Among the entries below, only the lines starting at the one with "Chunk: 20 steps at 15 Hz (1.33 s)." and ending at the one with "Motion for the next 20", both included, are to be printed exactly.

Dataset excerpts:
'''

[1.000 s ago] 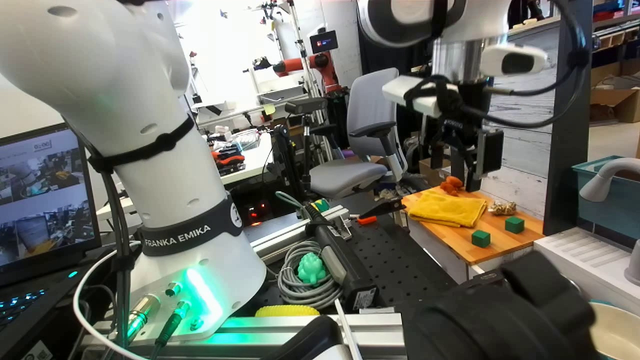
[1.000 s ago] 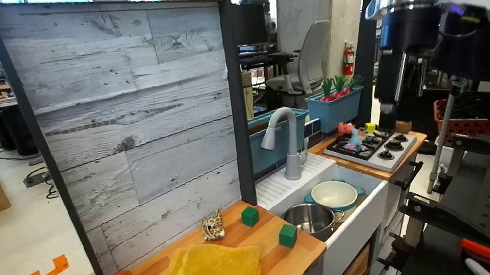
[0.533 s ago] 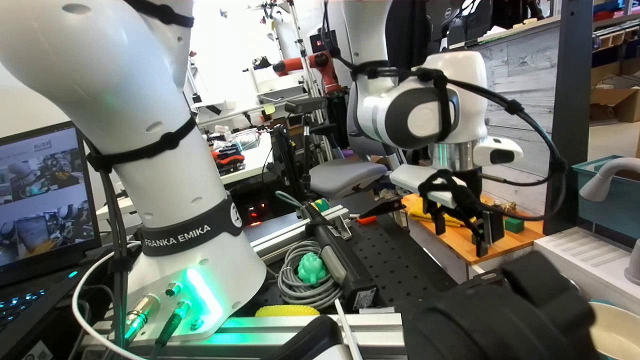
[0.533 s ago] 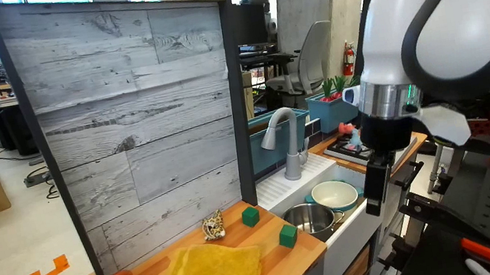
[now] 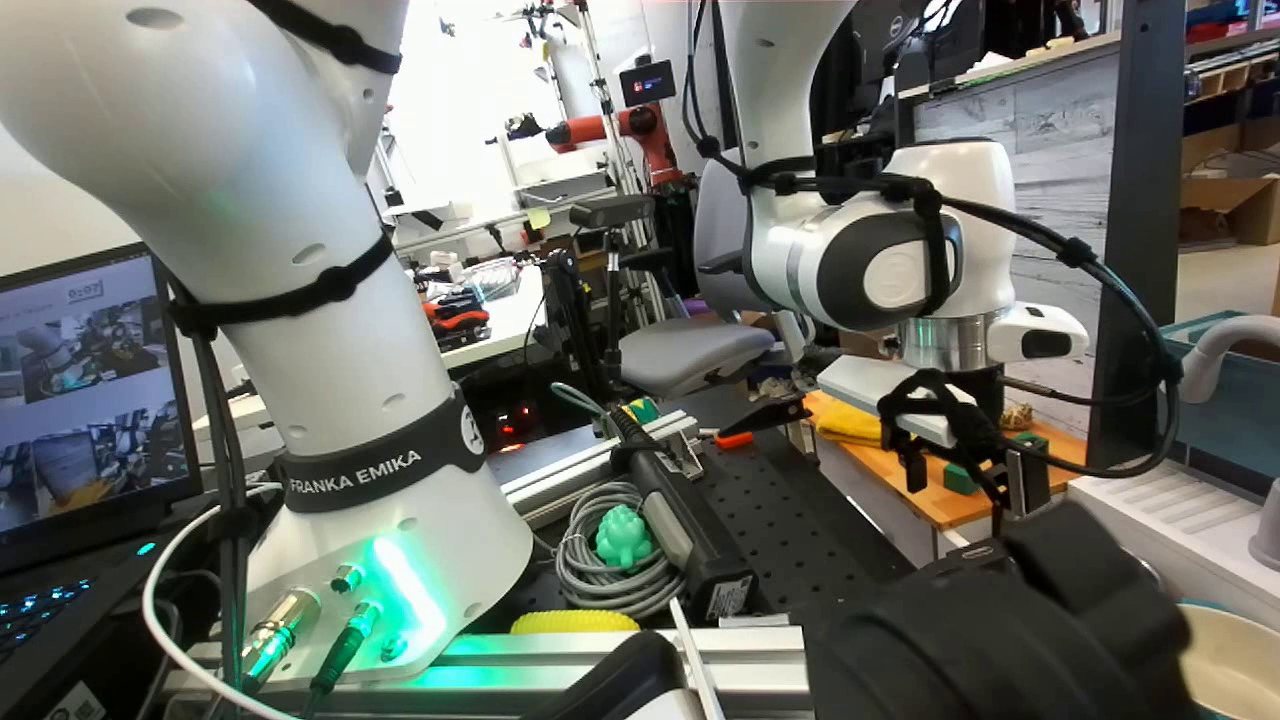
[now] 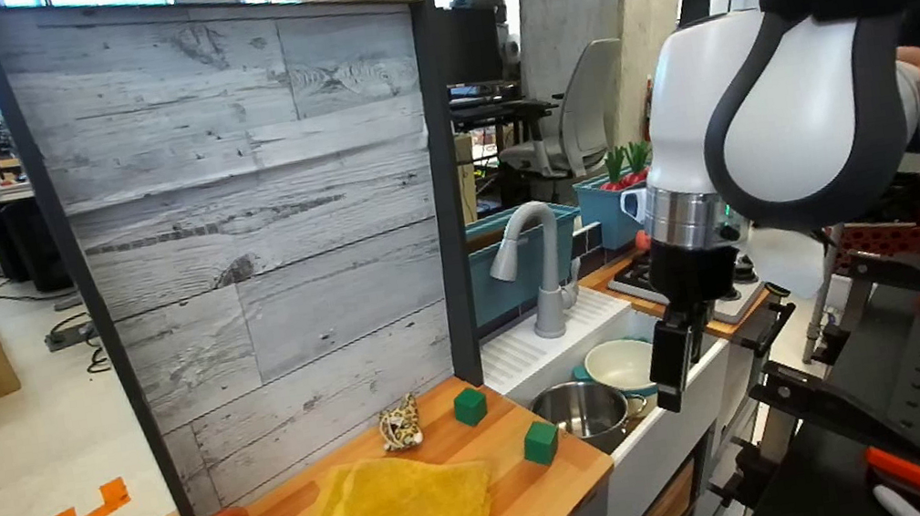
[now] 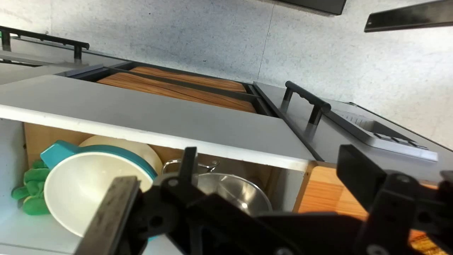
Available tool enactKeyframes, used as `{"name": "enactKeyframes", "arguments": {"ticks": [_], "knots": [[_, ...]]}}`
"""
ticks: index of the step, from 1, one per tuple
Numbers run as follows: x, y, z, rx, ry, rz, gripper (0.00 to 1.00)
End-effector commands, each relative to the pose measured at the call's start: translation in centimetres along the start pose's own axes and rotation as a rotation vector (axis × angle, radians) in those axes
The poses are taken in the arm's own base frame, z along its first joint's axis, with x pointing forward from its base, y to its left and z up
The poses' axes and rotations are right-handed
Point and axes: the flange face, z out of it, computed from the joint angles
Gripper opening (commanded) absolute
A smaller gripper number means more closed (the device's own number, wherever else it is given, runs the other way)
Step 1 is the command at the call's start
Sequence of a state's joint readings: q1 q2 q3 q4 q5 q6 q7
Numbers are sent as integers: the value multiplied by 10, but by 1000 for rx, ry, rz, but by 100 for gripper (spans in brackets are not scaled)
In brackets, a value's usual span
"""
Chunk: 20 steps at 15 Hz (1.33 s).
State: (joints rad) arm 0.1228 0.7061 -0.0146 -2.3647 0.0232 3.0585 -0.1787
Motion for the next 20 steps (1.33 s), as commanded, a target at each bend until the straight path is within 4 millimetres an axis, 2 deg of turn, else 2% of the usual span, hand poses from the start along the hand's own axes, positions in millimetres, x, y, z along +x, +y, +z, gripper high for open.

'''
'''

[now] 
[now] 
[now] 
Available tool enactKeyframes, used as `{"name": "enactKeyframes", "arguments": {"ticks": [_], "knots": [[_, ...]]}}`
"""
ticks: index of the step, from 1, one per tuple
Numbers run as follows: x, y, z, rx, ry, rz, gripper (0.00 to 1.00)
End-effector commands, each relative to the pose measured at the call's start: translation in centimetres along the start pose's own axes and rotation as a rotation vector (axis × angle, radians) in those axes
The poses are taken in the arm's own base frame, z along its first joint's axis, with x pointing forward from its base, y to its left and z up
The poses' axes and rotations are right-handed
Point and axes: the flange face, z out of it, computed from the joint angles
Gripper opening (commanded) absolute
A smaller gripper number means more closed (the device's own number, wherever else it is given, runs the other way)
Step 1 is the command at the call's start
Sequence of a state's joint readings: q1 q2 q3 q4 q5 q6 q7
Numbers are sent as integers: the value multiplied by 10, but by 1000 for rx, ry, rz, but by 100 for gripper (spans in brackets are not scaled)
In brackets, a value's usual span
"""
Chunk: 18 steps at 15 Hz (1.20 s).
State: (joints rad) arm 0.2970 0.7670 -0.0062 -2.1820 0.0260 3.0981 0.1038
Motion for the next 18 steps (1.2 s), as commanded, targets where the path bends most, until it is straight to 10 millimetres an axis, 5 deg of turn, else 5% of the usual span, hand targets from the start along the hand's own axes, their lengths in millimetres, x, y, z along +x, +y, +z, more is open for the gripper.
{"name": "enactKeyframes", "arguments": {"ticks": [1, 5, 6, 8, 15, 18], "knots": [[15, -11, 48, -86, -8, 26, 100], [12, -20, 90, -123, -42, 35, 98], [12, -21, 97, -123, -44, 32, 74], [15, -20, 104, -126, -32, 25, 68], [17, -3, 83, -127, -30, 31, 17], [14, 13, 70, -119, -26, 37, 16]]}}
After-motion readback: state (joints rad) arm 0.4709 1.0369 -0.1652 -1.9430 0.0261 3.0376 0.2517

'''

Answer to this exercise.
Chunk: 20 steps at 15 Hz (1.33 s).
State: (joints rad) arm 0.1228 0.7061 -0.0146 -2.3647 0.0232 3.0585 -0.1787
Motion for the next 20 steps (1.33 s), as commanded, a target at each bend until the straight path is within 4 millimetres an axis, 2 deg of turn, else 2% of the usual span, hand poses from the start along the hand's own axes, positions in millimetres, x, y, z along +x, +y, +z, gripper high for open.

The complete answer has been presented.